The good, the bad, and the ugly
What makes a car’s essence, its being? Design, features, and performance each contribute to its value and desirability. All that aside, there’s one thing that makes a car, that tells its story, without knowing anything else about it: its name.
In practical terms, a car’s name doesn’t matter. It won’t change how it drives or what it can do. Still, it’s a critical element of how it’s perceived. Name affects a car’s spirit, how we feel about it, and the legend that surrounds it. So what makes a good or bad car name?
The best car names are those that tell its story and hint at its purpose. Evocative words that spark imagination are often successful as car names.

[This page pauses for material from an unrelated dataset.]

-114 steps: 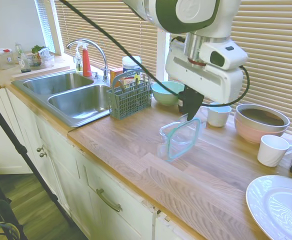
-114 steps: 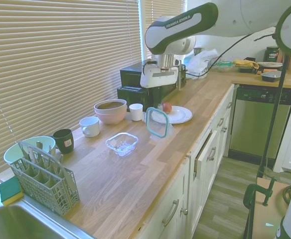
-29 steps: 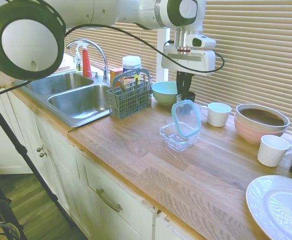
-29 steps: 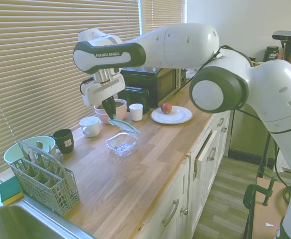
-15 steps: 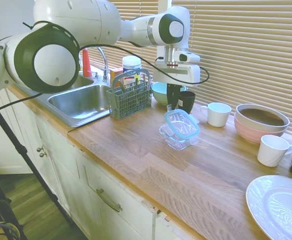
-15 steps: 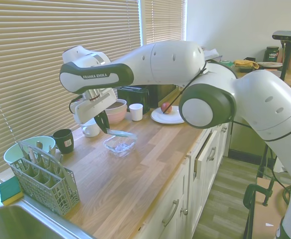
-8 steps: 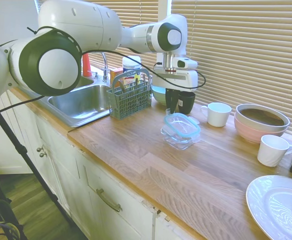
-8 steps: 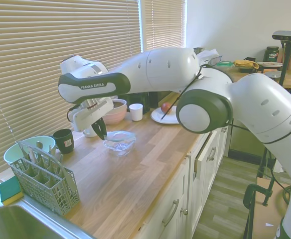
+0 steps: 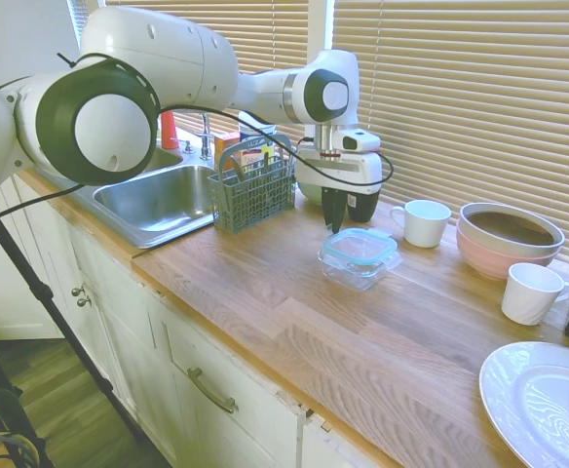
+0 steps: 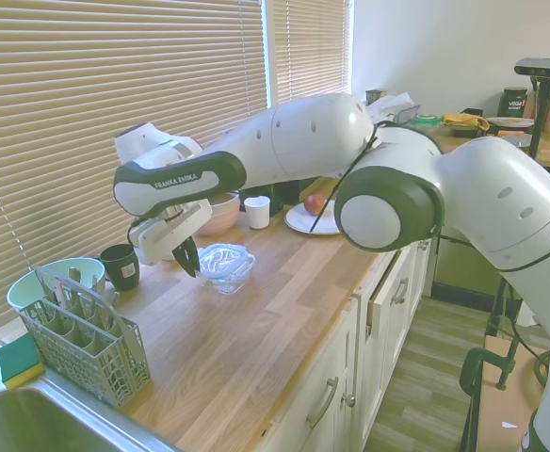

Consider the Jeep Wrangler. The Wrangler is one of the most iconic and recognizable vehicles out there, known for its off-road toughness and capability. Therefore Wrangler is a fitting title; it implies the ability to grab whatever challenge is thrown at it and wrestle it into submission.
Lamborghinis are renowned for their wild performance, and Huracán is among their most successful car names ever. A tempestuous storm is an accurate way to describe its ripping performance, a sharp-edged experience complemented by a screaming V10 exhaust note.
Dodge’s Challenger could hardly have a more fitting name. Positioned to compete against the Ford Mustang and Chevy Camaro, Challenger is ready to, well, challenge other muscle cars, whether on the drag strip or dealership lots. Dubbing its ultra-powerful variants Hellcat and Demon drive the point home — with over 700 horsepower, they’re cars to be legitimately scared of.
Great car names aren’t always words. Sometimes the suggestive power of alphanumerics work to create positive conclusions. NSX might be an acronym for some term Acura’s marketing team thought up, but it doesn’t really matter. The letters carry their own suggestions of extreme style and sportiness, and help solidify the car’s legendary status.
The worst car names say nothing about the purpose of the vehicle they’re applied to. Names fail when they simply convey data, needlessly confuse, or are just a made up word that tries to sound real.
McLaren’s first mass-produced vehicle was the MP4-12C, a car as excellent as it was poorly named. A complex jumble of characters, MP4-12C doesn’t outwardly relate to anything; only die-hard McLaren geeks might realize its connection to racing cars of old. McLaren eventually caught on and renamed the car to 12C, making it a lot easier to remember and say.
Tesla seemed confused when they named their fourth vehicle Model 3. With the Roadster, Model S, and Model X before it, shouldn’t it have been the Model 4? Regardless, it’s a boring name that doesn’t celebrate any of the car’s great features. It’s about as dry and literal as possible. Imagine meeting someone named “Child 3.” Where might they stack up in their parents’ product hierarchy?
From a design perspective, BMW has been successful in creating sleek “four door coupe” variants of their two door models like the 4- and 6-Series. Arguing whether cars with four doors are still coupes is another topic, but the name they’ve given these vehicles — Gran Coupe — misses the mark. It sounds contrived, a forced way to ask drivers to believe, please just believe, that it’s not a sedan. Mix that in with BMW’s wholly confounding naming structure and titles become excessively long. BMW 440i xDrive Gran Coupe M Sport — yes, that’s an actual car.
Porsche has a history of giving their cars sensible but uninspired number-based names. Titles like 911 or 968 at least relate to product codes that can be traced down a line of predecessors. That’s why it was confusing when they invented the word Macan as a name for their small SUV. According to Porsche, “the name Macan is derived from the Indonesian word for tiger.” That’s an association approximately zero people will make, and instead their hot-selling, hot-driving crossover sounds like something that should be treated with antibiotics.
There’s an intrinsic and immediately recognizable value to each car’s name. Simply by hearing what it’s called, you know if it makes you want to jump in and drive, or feel like it’s another piece of metal you just use to get around. When it comes down to it speed, technology, or equipment matter more to the actual driving experience. But the best car names add the magic it takes to create a true automotive icon.